Meet the fourth of our finalists: Qual Street


Meet the finalists: Qual Street: A year in the life – doing research slowly

Having spent most of her career exploring FMCG brands and new product development, Kath Rhodes is used to projects with a fast turnaround. But she’s always been intrigued to discover what insights a long-term study would yield. Working as an independent enabled Kath to make that dream a reality.

Kath Rhodes is a commercial researcher with 20 years’ experience. She set up Qual Street to have total freedom to run research projects the way she wanted to. Qual Street provides original research mainly to the FMCG, retail and financial sectors. Kath loves working with clients who are passionate about research and fascinated by the insights that are generated.

‘As an independent, I can make sure I use the right methodology for each project,’ she says. ‘I can be flexible on cost to bring the best approach within a client’s budget. And I can challenge a brief to make sure the client genuinely gets the best from the project.’

Working independently also enables Kath to invest 20% of her work time learning about social sciences, behavioural economics and psychology, and using the learning to benefit her clients.

‘Market research needs big businesses,’ says Kath, ‘but it needs micro-businesses too, because we can do things differently, and challenge conventional thinking.’

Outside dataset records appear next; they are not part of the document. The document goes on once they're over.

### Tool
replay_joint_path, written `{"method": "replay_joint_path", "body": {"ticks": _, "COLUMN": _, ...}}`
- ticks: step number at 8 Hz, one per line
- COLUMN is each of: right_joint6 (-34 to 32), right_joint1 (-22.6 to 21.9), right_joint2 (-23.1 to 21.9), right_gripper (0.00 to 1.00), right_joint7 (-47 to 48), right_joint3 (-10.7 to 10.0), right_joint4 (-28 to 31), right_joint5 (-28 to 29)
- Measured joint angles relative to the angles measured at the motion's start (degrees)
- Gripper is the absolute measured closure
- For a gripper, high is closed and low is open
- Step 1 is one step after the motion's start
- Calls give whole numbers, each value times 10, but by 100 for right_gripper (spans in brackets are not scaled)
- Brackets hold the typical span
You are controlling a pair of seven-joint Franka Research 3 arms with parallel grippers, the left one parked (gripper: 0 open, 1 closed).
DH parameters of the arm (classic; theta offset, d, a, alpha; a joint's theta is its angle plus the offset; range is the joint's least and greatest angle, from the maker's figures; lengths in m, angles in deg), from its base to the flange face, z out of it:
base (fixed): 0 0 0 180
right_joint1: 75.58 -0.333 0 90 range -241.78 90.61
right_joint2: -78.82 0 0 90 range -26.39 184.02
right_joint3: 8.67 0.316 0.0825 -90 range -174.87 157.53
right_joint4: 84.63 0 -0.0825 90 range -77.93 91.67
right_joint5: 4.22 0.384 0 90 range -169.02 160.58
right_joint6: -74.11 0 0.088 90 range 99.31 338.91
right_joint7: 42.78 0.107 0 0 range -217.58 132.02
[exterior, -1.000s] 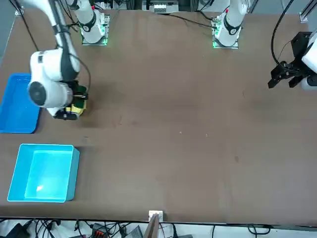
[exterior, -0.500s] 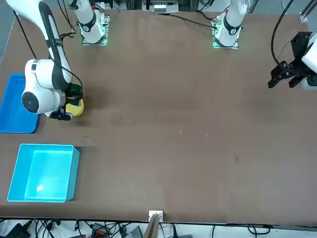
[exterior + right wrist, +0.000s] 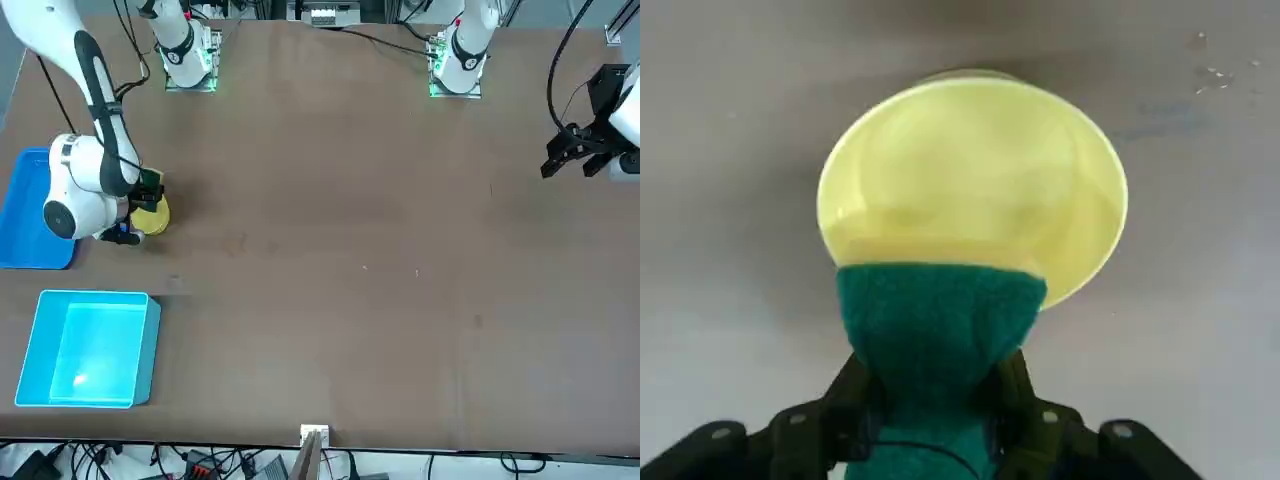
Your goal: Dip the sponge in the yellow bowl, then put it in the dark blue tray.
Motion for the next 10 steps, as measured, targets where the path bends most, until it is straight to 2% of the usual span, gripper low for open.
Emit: {"method": "replay_joint_path", "body": {"ticks": 10, "right_joint6": 7, "right_joint1": 13, "right_joint2": 31, "right_gripper": 48, "right_joint7": 0, "right_joint3": 0, "right_joint4": -35, "right_joint5": 0}}
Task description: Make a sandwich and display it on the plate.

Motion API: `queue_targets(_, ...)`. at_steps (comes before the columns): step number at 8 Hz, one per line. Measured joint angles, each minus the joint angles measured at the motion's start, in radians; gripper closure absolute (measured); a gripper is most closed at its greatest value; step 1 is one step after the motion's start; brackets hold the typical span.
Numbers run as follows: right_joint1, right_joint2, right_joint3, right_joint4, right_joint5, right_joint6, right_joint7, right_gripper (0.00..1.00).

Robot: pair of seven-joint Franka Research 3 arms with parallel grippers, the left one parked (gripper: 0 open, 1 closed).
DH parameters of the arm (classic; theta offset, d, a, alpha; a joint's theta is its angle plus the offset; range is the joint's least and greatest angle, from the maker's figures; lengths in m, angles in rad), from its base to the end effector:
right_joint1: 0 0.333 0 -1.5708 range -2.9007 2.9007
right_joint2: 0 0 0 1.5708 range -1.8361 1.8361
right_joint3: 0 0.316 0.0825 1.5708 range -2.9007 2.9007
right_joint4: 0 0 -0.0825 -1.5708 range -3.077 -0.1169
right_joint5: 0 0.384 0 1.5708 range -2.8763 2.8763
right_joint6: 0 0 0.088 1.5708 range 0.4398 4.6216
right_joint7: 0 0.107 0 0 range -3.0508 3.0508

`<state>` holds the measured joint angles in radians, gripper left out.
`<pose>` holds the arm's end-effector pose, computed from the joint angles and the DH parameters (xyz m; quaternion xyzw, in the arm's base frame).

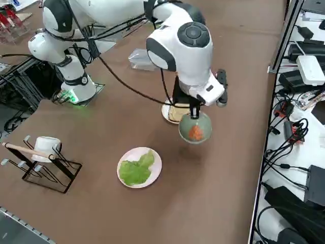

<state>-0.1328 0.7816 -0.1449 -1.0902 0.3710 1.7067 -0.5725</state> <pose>0.7312 -0.1387 0.3506 -0.9809 -0.1225 0.0190 0.1496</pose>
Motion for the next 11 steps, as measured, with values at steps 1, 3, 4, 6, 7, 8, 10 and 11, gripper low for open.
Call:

The Year in the Life Project

Kath had always wanted to take her research deeper and see what insights she could uncover with a long-term project. So, together with fellow qualitative researcher Ambreen Aziz, she launched the self-funded Year in the Life Project. This year-long, in-depth qualitative study of mums who are just about managing (with money) was designed to understand their lives as mums, women and consumers.

The project explored consumer behaviour as it happened: witnessing new products adopted and the influence of social networks on behaviour; and identifying the patterns in daily life that we don’t get to see in quick ‘in-and-out’ research.

Kath and Ambreen spent more than 1,000 hours immersed in the lives of nine women. The women shared their thoughts with each other via an online community, undertook weekly tasks and experiments, and kept personal, food and shopping journals.

The Qual Street team visited them in their homes, shopped with them and phoned them regularly. They learned that they needed to employ different research methods for each woman in order to get the most insight from each individual.

Personality drives consumer choices

The project provided insights into the changing nature of brands and how women are responding to financial restrictions. One of the biggest insights was the reminder that people don’t identify as consumers first and foremost. What matters to them is their social place in the world and their relationships with others. The project also highlighted how personality is a key driver of consumer choices.

Qual Street is now sharing their insights via workshops and a dedicated website. 

A generous community of 400 experts

Kath joined The ICG early in her independent journey after an associate recommended it. ‘It’s a very generous community where people are open in answering questions,’ she says. ‘There’s a huge amount of resources on the website and there are 400 experts available to call on for projects.’

About The Independents’ Day Award

Qual Street is one of four independent research consultancies shortlisted for the 2018 Independents’ Day Award. The Award, run jointly by the Independent Consultants Group (ICG) and the Market Research Society (MRS), is designed to recognise the contribution of researchers working as independents.

The winner will be announced at the annual MRS Awards dinner on Monday 3 December.